Figure 6

Oridonin inhibits colony formation of SW1116 in vitro and tumor growth in vivo. SW1116 cells were treated with 0, 6.25, 12.5, 25, 50, 100 μM oridonin for 14 days. (A) The CFE was defined as the percentage of plated cells that formed colonies relative to an untreated control (untreated cells = 100%). The means ± standard deviations of six independent experiments per oridonin concentration are shown. The symbol * represents P < 0.05 compared with control group. SW1116 cells (1 × 10⁷ cells in 100 μl of PBS) were subcutaneously injected into the right flank of BALB/c nude mice. The mice were then administered intraperitoneally with 0.2 ml of PBS or DMSO (1% in PBS) or Oridonin (6.25, 12.5 and 25 mg/kg respectively) daily when tumors reached a volume of 50-100 mm³. (B) Tumor dimension was periodically measured using calipers over a 4-week period.
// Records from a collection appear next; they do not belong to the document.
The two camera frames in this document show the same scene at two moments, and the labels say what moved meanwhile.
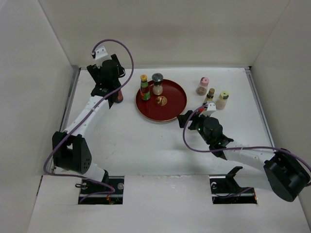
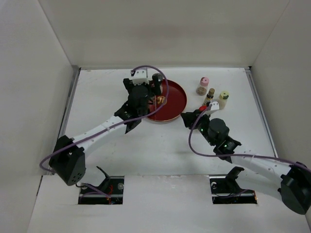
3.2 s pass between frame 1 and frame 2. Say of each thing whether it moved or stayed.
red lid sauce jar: stayed
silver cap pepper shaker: stayed
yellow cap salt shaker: stayed
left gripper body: moved
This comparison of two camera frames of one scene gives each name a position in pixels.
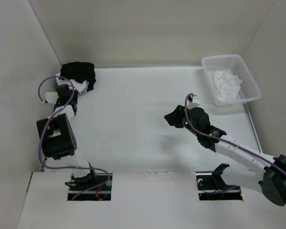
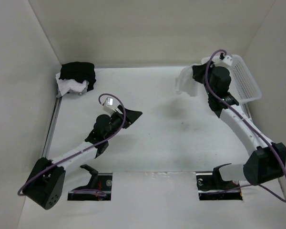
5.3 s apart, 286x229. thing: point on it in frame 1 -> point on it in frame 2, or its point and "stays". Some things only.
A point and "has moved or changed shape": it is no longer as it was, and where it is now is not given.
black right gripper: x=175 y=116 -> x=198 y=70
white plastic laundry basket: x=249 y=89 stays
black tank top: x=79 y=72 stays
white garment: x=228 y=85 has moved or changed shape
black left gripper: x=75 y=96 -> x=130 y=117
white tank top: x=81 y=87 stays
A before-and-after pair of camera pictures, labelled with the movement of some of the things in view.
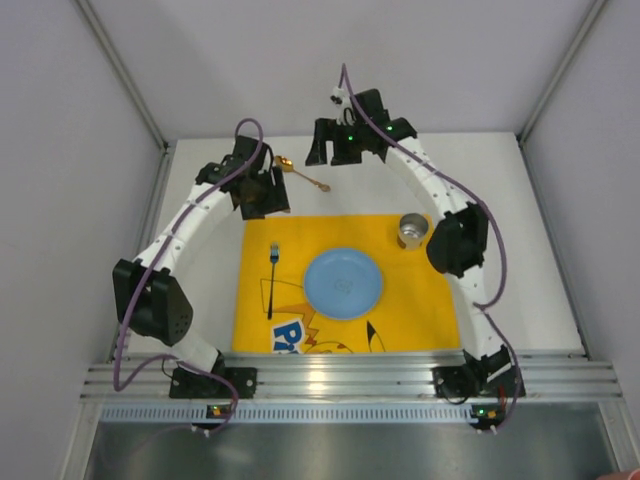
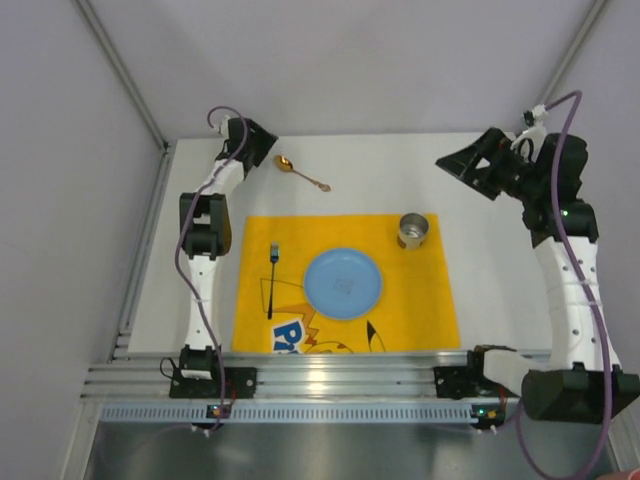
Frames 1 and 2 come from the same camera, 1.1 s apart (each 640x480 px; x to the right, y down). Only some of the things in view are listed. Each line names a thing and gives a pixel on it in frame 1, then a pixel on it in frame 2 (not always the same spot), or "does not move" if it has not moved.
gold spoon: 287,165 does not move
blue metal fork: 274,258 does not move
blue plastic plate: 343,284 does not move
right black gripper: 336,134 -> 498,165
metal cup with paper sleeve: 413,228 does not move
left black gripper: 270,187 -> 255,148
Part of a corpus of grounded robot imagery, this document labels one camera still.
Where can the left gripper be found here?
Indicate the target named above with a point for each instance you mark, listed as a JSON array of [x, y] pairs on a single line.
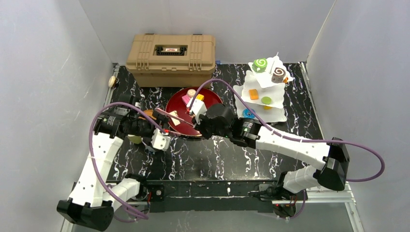
[[160, 118]]

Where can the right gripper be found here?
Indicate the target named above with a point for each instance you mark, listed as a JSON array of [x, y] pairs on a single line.
[[202, 122]]

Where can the pink handled metal tongs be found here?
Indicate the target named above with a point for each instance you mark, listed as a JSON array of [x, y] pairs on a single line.
[[167, 114]]

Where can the red round tray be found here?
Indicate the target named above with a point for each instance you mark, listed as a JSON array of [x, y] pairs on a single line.
[[176, 104]]

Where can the blue toy donut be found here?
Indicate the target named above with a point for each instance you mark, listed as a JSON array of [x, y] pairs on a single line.
[[246, 113]]

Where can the pink toy cake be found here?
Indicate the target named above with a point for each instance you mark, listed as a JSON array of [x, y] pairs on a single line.
[[186, 99]]

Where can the yellow toy cake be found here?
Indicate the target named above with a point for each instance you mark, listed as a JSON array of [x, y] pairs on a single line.
[[200, 97]]

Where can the yellow green mug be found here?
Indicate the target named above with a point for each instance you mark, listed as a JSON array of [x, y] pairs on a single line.
[[135, 139]]

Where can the orange toy cake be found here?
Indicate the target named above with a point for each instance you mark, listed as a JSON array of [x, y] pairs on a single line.
[[253, 94]]

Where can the green toy macaron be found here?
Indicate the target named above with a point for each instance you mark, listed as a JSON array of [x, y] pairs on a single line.
[[266, 100]]

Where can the white tiered cake stand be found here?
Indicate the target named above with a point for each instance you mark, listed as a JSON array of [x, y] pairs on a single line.
[[266, 88]]

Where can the tan plastic toolbox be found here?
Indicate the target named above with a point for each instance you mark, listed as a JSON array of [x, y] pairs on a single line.
[[157, 60]]

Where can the green swirl roll cake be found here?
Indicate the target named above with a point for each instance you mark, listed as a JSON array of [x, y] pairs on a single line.
[[259, 65]]

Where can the brown swirl roll cake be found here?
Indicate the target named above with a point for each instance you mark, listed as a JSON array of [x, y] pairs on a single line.
[[279, 75]]

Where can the wooden coaster stack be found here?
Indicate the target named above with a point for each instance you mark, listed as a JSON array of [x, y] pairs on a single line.
[[149, 112]]

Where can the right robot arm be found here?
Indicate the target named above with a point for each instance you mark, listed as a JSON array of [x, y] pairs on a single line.
[[327, 162]]

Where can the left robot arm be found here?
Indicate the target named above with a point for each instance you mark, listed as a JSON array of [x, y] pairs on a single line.
[[92, 203]]

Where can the white toy cake slice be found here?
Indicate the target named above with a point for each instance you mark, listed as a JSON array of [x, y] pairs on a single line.
[[174, 119]]

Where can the white round toy mochi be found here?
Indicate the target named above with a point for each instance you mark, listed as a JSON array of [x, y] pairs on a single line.
[[191, 93]]

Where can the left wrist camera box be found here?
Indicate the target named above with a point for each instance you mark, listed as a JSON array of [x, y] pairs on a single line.
[[160, 141]]

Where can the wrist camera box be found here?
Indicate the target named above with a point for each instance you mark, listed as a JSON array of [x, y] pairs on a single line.
[[160, 141], [196, 108]]

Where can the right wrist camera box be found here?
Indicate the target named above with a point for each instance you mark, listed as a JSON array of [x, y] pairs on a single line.
[[196, 108]]
Each point represents average volume calculated from ten mice. (C) One day after the last treatment, tumors were excised from the animals, and tumor weight was measured. The data are representative of three independent experiments. Symbol * represents P < 0.05 compared with control group. (D) Changes in body weight of mice treated with PBS or DMSO (1% in PBS) or oridonin.